Curriculum Reporter's Notebook

State Policymakers Hear Strong Case for Arts Education

By David J. Hoff — July 26, 2005 4 min read

The No Child Left Behind Act has focused educators on improving student achievement reading and mathematics. But one state group is reminding them: Don’t forget that teaching the arts is a vital part of any curriculum and may even be helpful in improving test scores in the three R’s.

The Education Commission of the States’ annual conference here last month included a variety of plenary sessions in which the group’s leaders and other speakers advocated ways for policymakers to integrate the performing and other arts into efforts to improve learning.

The state legislators, commissioners of education, and other policymakers heard from Piedad F. Robertson, who became the group’s president in February, about the importance of using creativity to lead schools and other organizations. They also learned about the opera-in-schools program in Washington and Los Angeles led by the renowned tenor Placido Domingo.

At a social event at the Red Rock concert venue, the rhythm-and-blues band of Gov. Mike Huckabee entertained those who attended the July 13-14 conference, held in the ECS’ headquarters city of Denver.

The Arkansas Republican chose “Arts in Education” as his focus for his two-year stint as chairman, which ends in 2006.

“There is not a student in America that would not benefit from an arts education,” Mr. Huckabee said during the conference. “We’re trying to point out that arts are not extracurricular. They’re essential.”

Many observers said that schools are overlooking the arts because they face pressure from the 3½-year-old No Child Left Behind Act to improve reading and math achievement. But Mr. Huckabee reminded attendees that the federal law lists arts as part of the core curriculum.

And a Bush administration official said he hopes that policymakers heed the ECS’ message.

“Yes, we do believe we must start with reading and math,” deputy secretary at the U.S. Department of Education Raymond J. Simon said in his July 13 luncheon speech, where he also announced that the department would publish states’ graduation rates, using a common measure. (“Efforts Seek Better Data on Graduates,” this issue.)

But, Mr. Simon added, “we believe that forcing a choice between … reading and the arts is a false choice.”

As part of the arts education theme, Mr. Huckabee presented the chairman’s award to Mr. Domingo. As the general director of the Washington National Opera and the Los Angeles Opera, the world-famous singer leads a program through which public school students have the chance to attend operas and participate in them.

State policymakers also learned more about an effort by one arm of the federal government to create new curricula and actively work to improve teachers’ ability to teach about the arts.

The National Endowment of the Arts will soon publish curricula on William Shakespeare as well as on the history of jazz, said David Steiner, the endowment’s director of arts education.

The grantmaking agency also has created summer institutes in which teachers learn about the arts.

“What we’re trying to is bring teachers together with world-class scholars to study one or two great pieces of art,” Mr. Steiner said during one of the conference’s several breakout sessions.

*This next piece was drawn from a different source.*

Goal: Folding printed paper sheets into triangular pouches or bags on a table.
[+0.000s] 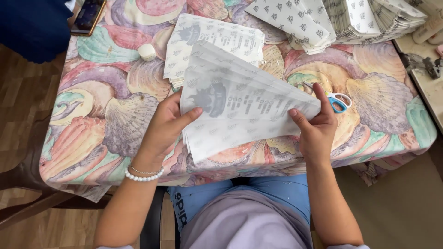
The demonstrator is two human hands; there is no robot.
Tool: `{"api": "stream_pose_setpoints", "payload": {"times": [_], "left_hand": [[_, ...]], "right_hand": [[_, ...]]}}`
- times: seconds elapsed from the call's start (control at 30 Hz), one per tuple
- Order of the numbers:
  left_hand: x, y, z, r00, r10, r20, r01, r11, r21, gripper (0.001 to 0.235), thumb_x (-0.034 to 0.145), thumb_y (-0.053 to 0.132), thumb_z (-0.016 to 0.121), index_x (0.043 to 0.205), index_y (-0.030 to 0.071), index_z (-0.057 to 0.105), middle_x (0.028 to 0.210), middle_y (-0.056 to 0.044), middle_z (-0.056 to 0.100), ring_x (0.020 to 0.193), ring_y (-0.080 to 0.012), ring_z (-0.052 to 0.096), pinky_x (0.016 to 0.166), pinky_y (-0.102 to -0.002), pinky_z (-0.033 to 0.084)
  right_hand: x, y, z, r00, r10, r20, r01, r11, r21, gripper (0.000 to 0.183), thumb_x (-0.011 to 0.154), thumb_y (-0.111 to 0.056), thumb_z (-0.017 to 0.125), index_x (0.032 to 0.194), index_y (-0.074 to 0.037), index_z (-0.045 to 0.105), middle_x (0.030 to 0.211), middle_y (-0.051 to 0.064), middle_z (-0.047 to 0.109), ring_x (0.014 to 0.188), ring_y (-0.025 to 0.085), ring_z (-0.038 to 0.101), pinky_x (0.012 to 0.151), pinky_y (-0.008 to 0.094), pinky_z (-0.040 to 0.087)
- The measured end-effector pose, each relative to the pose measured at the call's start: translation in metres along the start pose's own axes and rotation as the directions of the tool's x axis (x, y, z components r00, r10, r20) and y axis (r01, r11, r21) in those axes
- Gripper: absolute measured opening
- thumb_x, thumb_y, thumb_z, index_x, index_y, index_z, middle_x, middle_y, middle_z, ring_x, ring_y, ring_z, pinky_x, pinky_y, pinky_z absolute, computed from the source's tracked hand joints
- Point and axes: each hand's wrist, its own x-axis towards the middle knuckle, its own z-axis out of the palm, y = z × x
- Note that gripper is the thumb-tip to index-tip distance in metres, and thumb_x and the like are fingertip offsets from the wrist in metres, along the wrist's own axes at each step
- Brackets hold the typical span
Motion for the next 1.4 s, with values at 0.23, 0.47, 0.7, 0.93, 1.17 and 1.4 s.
{"api": "stream_pose_setpoints", "payload": {"times": [0.23, 0.47, 0.7, 0.93, 1.17, 1.4], "left_hand": [[-0.023, 0.026, 0.027, 0.946, 0.32, -0.054, -0.281, 0.891, 0.357, 0.026, 0.105, 0.008, 0.057, 0.127, -0.004, 0.062, 0.111, -0.019, 0.073, 0.111, -0.0232, 0.068, 0.098, -0.044, 0.056], [-0.03, -0.023, 0.035, 0.939, 0.327, -0.109, -0.255, 0.872, 0.418, 0.025, 0.108, 0.011, 0.05, 0.126, -0.002, 0.062, 0.112, -0.021, 0.071, 0.115, -0.03, 0.065, 0.104, -0.049, 0.048], [-0.033, -0.008, 0.037, 0.902, 0.354, -0.245, -0.247, 0.892, 0.378, 0.023, 0.109, 0.012, 0.049, 0.124, -0.003, 0.058, 0.107, -0.017, 0.065, 0.108, -0.0226, 0.06, 0.104, -0.046, 0.046], [-0.029, -0.011, 0.039, 0.886, 0.363, -0.29, -0.259, 0.904, 0.34, 0.02, 0.11, 0.011, 0.046, 0.119, -0.001, 0.059, 0.101, -0.012, 0.061, 0.104, -0.0197, 0.057, 0.102, -0.042, 0.046], [-0.033, -0.039, 0.034, 0.858, 0.387, -0.339, -0.256, 0.893, 0.371, 0.021, 0.111, 0.017, 0.048, 0.119, 0.0, 0.058, 0.098, -0.012, 0.06, 0.101, -0.0207, 0.056, 0.103, -0.044, 0.045], [-0.041, -0.022, 0.041, 0.829, 0.387, -0.403, -0.212, 0.886, 0.413, 0.019, 0.11, 0.016, 0.049, 0.116, 0.0, 0.057, 0.093, -0.01, 0.057, 0.096, -0.0191, 0.054, 0.101, -0.041, 0.045]], "right_hand": [[-0.003, -0.001, -0.003, 0.991, -0.121, 0.064, 0.11, 0.983, 0.145, 0.104, 0.085, 0.017, 0.076, 0.168, -0.017, 0.022, 0.143, 0.03, 0.061, 0.132, 0.037, 0.063, 0.115, 0.052, 0.056], [-0.012, 0.008, 0.005, 0.993, -0.042, 0.107, 0.038, 0.998, 0.041, 0.102, 0.09, 0.019, 0.07, 0.167, -0.021, 0.018, 0.139, 0.03, 0.062, 0.126, 0.038, 0.065, 0.104, 0.052, 0.06], [-0.015, -0.006, 0.005, 0.996, -0.031, 0.08, 0.028, 0.999, 0.036, 0.101, 0.094, 0.019, 0.069, 0.169, -0.023, 0.016, 0.139, 0.029, 0.064, 0.126, 0.036, 0.066, 0.11, 0.051, 0.06], [-0.02, 0.005, 0.003, 0.999, -0.006, 0.044, 0.004, 0.999, 0.048, 0.103, 0.093, 0.017, 0.071, 0.169, -0.025, 0.015, 0.13, 0.025, 0.066, 0.121, 0.034, 0.069, 0.106, 0.049, 0.061], [-0.023, 0.027, 0.003, 1.0, 0.012, 0.008, -0.012, 0.998, 0.067, 0.105, 0.093, 0.014, 0.074, 0.17, -0.026, 0.015, 0.121, 0.02, 0.068, 0.116, 0.03, 0.072, 0.102, 0.045, 0.063], [-0.027, 0.023, 0.005, 0.997, 0.058, 0.041, -0.059, 0.998, 0.034, 0.105, 0.095, 0.01, 0.073, 0.17, -0.028, 0.01, 0.123, 0.02, 0.069, 0.12, 0.031, 0.071, 0.105, 0.046, 0.061]]}}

The arts endowment has budgeted $480,000 to finance seminars at 12 sites.

While the projects are helpful in expanding and improving arts education, they are only small steps toward ensuring that all students have the opportunity for what Mr. Steiner called a “sequential arts education.”

“We have a huge challenge in front of us,” he said.

While the ECS’ focus of the past year has been on art education, the conference agenda included a variety of topics spanning the policy world. One well-attended session focused on improving high schools, which was also the theme of a national summit led by the governors in February. (“High Schools in Limelight for Summit,” Feb. 23, 2005)

“Right now, we’re in the ‘what’s wrong?’ stage, not the ‘what are we going to do about it?’ stage,” Jo Lynne DeMary, Virginia’s state superintendent of education, told a crowd that overflowed into the hallway.

And the task of improving high schools will not be easy, another panelist said.

“It’s going to be very difficult work, because it requires a complete culture change,” said Gerry House, the president of the Institute for Student Achievement, a Lake Success, N.Y.-based group overseeing improvement projects in 24 districts. Ms. House is a former superintendent of schools in Memphis, Tenn.

But there are enough successful efforts to emulate, said Jean Rutherford, the director of educational initiatives for the National Center for Educational Accountability, based in Austin, Texas.

Those model schools are effective at defining exactly what students ought to know about a subject, and tracking whether they learn it, Ms. Rutherford said. When students’ achievement fails to measure up to the standard, she said, teachers analyze data to figure why not, and then change how they teach.

“We’re starting hear stories about places that are doing this, and that to me is the most encouraging thing,” said Ms. Rutherford.